**Task instructions**: Produce as output only the lines below starting at the line with "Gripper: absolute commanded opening" and continuing through the line with "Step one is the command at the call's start", each one exactly as written.

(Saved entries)
┄┄┄┄┄┄

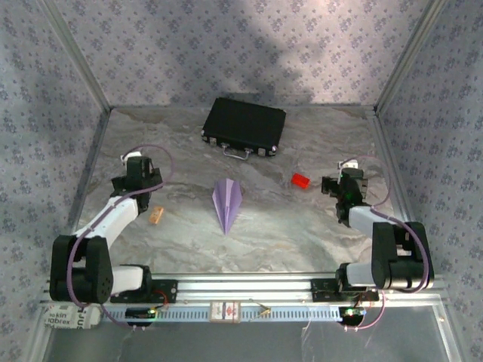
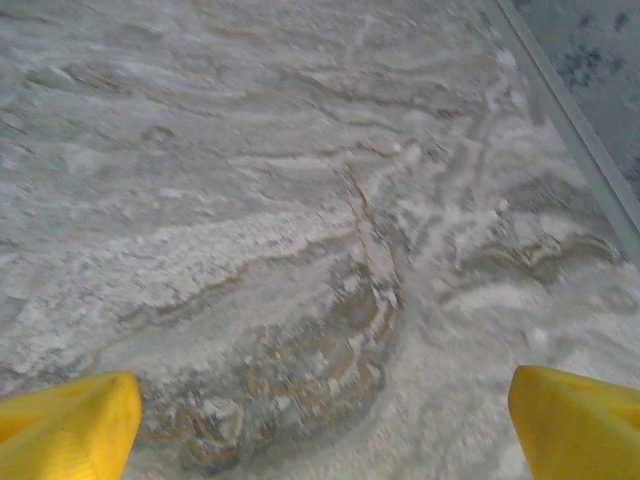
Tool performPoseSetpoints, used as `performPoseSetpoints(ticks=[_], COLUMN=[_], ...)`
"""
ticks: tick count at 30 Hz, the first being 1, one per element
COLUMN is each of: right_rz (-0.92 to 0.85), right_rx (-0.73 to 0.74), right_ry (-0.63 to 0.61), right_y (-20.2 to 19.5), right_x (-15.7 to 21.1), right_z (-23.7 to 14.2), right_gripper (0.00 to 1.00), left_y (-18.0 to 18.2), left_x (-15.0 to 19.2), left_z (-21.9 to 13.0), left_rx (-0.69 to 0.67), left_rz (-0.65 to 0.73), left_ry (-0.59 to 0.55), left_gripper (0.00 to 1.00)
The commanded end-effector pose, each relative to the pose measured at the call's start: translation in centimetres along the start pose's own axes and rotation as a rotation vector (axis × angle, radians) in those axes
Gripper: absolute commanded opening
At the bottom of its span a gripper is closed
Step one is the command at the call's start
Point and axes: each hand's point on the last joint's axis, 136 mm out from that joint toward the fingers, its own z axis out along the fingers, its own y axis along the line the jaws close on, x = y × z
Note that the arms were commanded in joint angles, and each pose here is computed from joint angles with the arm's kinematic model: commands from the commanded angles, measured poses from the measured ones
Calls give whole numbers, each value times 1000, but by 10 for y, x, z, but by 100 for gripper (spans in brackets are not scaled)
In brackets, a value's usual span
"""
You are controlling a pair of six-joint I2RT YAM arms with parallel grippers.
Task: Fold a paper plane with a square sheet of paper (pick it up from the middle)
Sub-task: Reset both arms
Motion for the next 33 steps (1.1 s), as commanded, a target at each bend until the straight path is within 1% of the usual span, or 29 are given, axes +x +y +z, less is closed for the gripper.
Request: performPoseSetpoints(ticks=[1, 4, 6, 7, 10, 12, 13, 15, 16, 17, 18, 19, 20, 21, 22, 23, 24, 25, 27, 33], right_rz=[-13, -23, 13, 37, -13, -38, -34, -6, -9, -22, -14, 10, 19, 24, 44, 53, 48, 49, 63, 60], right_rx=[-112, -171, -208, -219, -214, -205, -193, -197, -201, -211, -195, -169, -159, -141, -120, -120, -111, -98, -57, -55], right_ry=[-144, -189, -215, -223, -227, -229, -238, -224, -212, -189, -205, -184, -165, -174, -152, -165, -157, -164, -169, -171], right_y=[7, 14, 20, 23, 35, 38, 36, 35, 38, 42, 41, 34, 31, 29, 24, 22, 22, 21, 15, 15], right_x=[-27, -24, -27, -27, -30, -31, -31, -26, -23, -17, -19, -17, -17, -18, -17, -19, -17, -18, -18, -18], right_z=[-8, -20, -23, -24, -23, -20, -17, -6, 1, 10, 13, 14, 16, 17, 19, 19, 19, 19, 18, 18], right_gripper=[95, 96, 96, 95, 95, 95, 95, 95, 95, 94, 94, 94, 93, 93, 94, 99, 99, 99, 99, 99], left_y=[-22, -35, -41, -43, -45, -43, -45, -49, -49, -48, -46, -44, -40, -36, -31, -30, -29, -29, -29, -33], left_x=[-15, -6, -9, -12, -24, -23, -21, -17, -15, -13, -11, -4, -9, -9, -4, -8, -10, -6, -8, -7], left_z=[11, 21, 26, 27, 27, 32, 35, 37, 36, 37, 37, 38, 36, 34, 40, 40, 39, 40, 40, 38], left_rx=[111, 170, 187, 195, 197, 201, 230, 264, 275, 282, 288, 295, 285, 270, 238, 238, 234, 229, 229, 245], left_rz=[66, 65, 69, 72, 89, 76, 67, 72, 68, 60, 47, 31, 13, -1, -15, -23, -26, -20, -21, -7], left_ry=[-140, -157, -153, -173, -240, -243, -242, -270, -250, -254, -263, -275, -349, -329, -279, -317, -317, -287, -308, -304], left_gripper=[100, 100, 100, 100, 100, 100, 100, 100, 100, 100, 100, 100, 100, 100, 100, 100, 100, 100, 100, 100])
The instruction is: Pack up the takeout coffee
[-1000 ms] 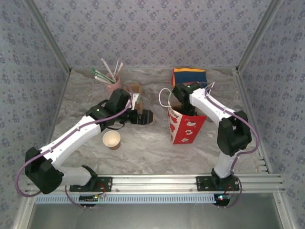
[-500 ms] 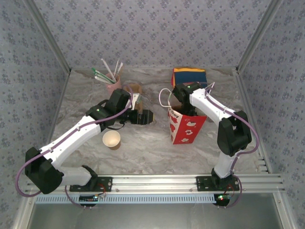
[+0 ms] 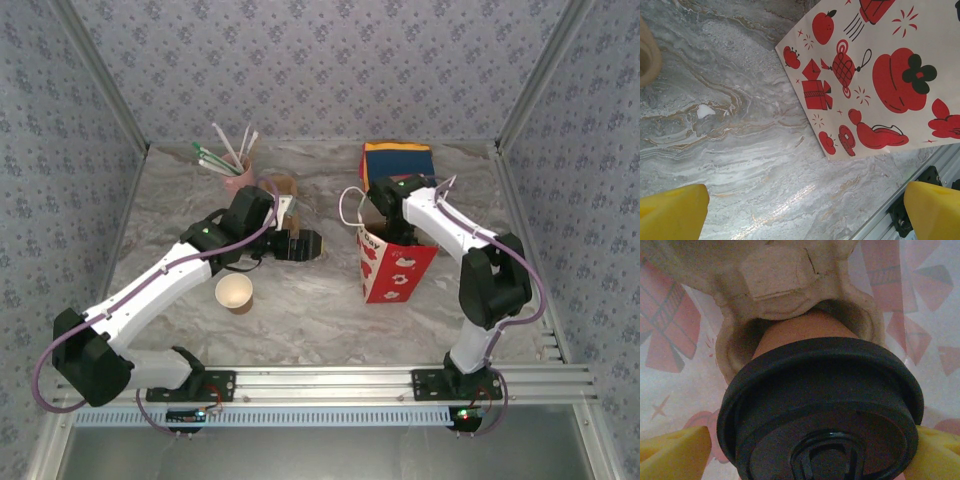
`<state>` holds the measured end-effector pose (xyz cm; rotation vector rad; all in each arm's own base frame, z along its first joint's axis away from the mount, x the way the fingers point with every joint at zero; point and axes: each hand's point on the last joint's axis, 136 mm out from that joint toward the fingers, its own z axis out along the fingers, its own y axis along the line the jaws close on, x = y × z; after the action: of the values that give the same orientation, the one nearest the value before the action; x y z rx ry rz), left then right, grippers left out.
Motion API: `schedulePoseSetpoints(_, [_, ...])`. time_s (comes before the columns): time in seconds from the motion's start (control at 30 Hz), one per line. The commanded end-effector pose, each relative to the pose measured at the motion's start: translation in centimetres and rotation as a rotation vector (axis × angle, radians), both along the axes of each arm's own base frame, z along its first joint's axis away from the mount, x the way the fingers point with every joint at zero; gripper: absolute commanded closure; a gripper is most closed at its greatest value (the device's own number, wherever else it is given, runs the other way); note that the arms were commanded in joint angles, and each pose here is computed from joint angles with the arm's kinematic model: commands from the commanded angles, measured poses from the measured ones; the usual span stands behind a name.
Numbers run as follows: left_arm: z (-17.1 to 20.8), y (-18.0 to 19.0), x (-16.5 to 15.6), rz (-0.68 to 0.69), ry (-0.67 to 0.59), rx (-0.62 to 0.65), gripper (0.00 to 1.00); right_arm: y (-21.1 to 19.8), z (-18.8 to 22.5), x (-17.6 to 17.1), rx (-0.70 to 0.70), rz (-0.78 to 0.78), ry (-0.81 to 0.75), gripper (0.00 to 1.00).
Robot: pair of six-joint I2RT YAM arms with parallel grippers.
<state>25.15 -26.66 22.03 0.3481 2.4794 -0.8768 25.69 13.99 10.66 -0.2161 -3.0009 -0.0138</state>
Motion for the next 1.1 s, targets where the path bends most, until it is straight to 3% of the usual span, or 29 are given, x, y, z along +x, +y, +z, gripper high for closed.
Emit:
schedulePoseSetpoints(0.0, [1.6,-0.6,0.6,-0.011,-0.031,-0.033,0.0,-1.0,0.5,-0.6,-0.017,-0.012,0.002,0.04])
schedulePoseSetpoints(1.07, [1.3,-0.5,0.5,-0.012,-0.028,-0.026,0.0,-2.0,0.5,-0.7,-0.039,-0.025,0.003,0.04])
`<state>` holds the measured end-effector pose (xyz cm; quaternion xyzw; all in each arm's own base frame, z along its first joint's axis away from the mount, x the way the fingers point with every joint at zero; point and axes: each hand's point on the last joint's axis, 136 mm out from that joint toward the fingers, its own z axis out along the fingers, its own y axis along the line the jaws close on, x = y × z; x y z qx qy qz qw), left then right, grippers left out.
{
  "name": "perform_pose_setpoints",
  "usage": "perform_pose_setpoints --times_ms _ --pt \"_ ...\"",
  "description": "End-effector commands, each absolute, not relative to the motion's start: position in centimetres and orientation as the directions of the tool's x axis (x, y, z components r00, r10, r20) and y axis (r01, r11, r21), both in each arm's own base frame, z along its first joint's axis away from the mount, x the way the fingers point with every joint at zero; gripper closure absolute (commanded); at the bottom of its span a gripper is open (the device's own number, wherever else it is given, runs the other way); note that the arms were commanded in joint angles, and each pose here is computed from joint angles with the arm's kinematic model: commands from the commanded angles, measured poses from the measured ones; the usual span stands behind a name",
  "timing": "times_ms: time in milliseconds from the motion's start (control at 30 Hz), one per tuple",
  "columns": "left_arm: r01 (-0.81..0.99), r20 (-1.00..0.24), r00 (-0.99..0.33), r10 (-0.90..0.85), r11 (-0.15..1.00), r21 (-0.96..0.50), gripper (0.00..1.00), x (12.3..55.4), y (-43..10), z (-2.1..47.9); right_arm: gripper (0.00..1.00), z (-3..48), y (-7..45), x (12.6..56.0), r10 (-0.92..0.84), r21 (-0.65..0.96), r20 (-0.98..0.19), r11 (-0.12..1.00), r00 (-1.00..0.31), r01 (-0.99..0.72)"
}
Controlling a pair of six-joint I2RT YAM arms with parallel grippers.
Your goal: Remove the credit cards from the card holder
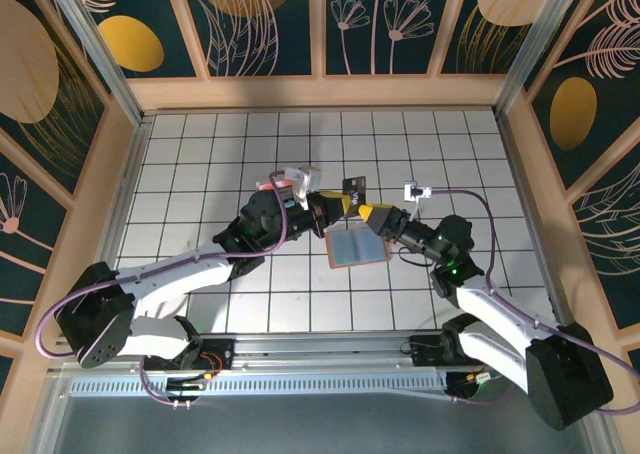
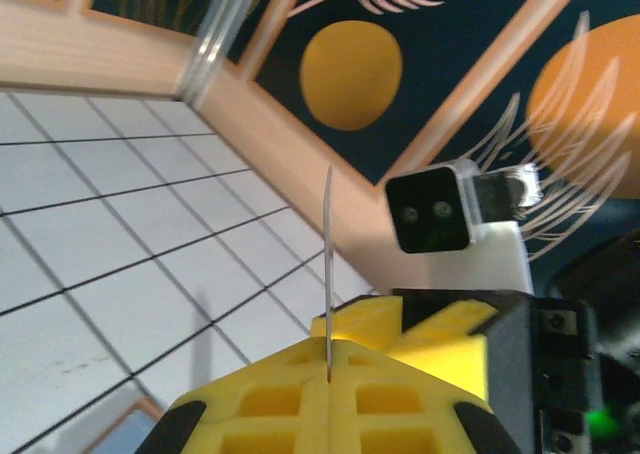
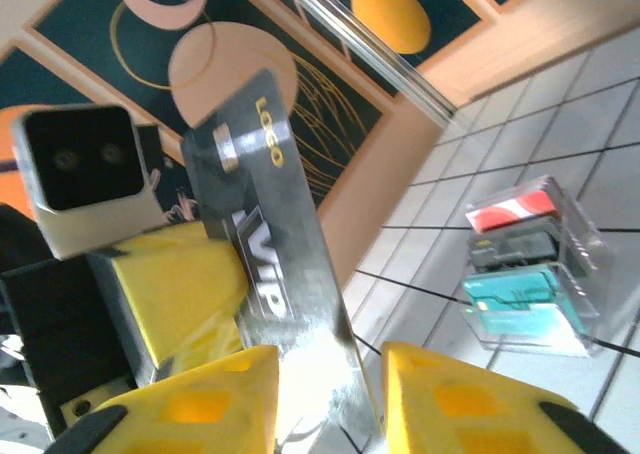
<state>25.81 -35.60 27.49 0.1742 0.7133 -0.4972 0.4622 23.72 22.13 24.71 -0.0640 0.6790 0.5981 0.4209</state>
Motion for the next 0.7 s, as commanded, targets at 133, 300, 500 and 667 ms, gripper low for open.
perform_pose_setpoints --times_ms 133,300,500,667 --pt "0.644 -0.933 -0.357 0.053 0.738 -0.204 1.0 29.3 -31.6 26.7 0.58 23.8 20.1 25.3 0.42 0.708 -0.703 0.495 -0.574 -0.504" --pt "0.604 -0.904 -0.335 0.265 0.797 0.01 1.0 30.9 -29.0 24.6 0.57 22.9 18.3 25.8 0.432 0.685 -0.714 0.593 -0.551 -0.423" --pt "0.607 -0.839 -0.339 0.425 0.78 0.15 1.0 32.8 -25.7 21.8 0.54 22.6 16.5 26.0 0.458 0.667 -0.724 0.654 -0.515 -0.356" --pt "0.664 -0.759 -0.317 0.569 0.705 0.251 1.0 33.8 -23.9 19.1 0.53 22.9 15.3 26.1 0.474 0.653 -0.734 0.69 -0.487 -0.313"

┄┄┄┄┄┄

**Output for this task**:
Gripper: absolute commanded opening
At the bottom of its span a gripper is closed
Step one is the command at the call's start

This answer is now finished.